Board of County Comm'rs of Summit County v. Rodgers
355 P.3d 1253
Colo.2015Background
- Jason Rodgers and James Hazel (a same-sex couple) built a house in Summit County but were denied a certificate of occupancy (CO) by the County, which cited septic-system deficiencies.
- The County offered a temporary CO conditioned on septic repairs, wetlands mitigation, and posting a repair bond; Respondents could not comply and the house was foreclosed.
- Respondents sued under 42 U.S.C. § 1983 alleging the County violated the Equal Protection Clause by imposing requirements not applied to similarly situated non–same-sex applicants.
- In a pretrial management order Respondents identified four discrete allegedly discriminatory actions (bond requirement, wetlands mitigation requirement, County disregarding contractor bid, and discretionary delays).
- At trial the County moved under C.R.C.P. 50 for a directed verdict arguing no suitable comparators were shown; the trial court granted directed verdicts on three of the four acts and submitted only the bond claim to the jury.

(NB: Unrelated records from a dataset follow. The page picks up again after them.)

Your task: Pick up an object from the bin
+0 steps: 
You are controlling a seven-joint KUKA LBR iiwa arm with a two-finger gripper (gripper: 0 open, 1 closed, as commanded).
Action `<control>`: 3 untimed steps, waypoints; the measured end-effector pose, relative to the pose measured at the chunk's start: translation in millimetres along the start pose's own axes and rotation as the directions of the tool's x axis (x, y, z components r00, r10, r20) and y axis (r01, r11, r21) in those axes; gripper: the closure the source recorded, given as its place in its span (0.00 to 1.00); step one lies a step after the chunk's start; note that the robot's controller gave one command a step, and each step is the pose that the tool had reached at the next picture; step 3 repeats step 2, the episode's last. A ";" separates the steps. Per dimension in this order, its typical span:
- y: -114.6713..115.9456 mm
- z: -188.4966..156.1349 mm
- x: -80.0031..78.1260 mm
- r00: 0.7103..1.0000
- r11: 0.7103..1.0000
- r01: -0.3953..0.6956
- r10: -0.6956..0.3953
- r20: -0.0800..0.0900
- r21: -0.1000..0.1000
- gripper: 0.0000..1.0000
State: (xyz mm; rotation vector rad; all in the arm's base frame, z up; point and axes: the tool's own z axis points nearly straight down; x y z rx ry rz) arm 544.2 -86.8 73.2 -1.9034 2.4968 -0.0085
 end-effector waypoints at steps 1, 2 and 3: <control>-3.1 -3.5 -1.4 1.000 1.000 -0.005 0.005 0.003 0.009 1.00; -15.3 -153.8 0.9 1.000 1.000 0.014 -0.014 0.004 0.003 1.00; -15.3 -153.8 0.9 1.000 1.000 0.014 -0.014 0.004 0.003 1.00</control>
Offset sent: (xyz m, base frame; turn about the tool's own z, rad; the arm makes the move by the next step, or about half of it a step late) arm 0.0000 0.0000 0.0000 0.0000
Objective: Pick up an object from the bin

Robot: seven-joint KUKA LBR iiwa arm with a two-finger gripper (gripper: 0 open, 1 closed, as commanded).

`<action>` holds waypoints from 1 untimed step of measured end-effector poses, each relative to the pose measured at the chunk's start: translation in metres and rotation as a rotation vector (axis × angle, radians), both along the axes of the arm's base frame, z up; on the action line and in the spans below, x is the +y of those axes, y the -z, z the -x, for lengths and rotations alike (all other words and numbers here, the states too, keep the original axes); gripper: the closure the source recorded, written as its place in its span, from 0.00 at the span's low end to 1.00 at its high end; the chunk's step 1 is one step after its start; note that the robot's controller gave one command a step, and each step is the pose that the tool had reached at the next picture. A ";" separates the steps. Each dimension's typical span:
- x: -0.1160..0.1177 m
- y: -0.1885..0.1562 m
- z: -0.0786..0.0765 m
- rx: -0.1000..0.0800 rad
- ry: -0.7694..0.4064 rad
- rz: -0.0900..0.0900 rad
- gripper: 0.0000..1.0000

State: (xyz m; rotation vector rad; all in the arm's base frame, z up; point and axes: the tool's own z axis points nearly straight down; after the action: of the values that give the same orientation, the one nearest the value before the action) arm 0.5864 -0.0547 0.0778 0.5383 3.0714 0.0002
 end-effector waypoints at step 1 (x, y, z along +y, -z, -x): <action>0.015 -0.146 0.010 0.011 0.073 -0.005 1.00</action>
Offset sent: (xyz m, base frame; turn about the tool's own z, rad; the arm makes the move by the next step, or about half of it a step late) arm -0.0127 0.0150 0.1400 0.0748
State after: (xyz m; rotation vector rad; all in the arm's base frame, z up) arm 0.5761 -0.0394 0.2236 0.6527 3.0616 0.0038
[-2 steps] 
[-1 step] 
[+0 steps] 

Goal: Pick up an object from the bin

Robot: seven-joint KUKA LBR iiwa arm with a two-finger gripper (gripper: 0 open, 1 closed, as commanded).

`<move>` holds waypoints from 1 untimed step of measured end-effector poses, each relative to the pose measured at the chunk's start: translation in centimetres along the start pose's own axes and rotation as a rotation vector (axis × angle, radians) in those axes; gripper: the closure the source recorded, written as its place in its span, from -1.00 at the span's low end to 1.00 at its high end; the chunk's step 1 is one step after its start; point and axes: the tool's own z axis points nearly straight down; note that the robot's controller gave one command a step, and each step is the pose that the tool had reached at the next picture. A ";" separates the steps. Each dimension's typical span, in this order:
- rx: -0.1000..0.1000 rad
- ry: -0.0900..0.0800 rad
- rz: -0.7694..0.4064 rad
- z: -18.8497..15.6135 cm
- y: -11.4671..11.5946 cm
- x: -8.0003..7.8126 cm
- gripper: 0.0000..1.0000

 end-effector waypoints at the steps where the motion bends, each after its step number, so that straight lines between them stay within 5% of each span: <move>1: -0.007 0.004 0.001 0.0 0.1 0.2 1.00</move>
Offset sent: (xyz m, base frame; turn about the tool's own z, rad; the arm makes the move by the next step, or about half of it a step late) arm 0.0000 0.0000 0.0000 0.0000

- The jury returned for the County; the court of appeals reversed, holding Rule 50 does not permit partial directed verdicts and that the trial court erred by treating the claim as separate acts rather than a pattern. The Colorado Supreme Court granted certiorari.
Issues
| Issue | Plaintiff's Argument | Defendant's Argument | Held |
|---|---|---|---|
| Whether C.R.C.P. 50 permits a trial court to direct a verdict as to some but not all issues within a single claim | Rodgers argued the trial court could enter directed verdicts on discrete acts; Respondents accepted the four-act framing and proposed "or" instructions | County argued Rule 50 directed verdicts were appropriate on discrete issues where no comparator was shown | Court held Rule 50 permits partial directed verdicts (aligning Rule 50 with Rule 56 and federal practice) |
| Whether the trial court improperly fractured Respondents' equal protection claim (separate acts vs. pattern of conduct) | Respondents argued their claim relied on the totality of the County's actions as a pattern of discrimination | County argued Respondents themselves framed the claim as four separate actionable decisions and proposed instructions using "or" | Court held any error was invited by Respondents’ own pleadings and proposed jury instructions; jury was also told it could consider all evidence for intent |
Key Cases Cited
- Hansen v. State Farm Mut. Auto. Ins. Co., 957 P.2d 1380 (Colo. 1998) (party cannot invite error and later complain on appeal)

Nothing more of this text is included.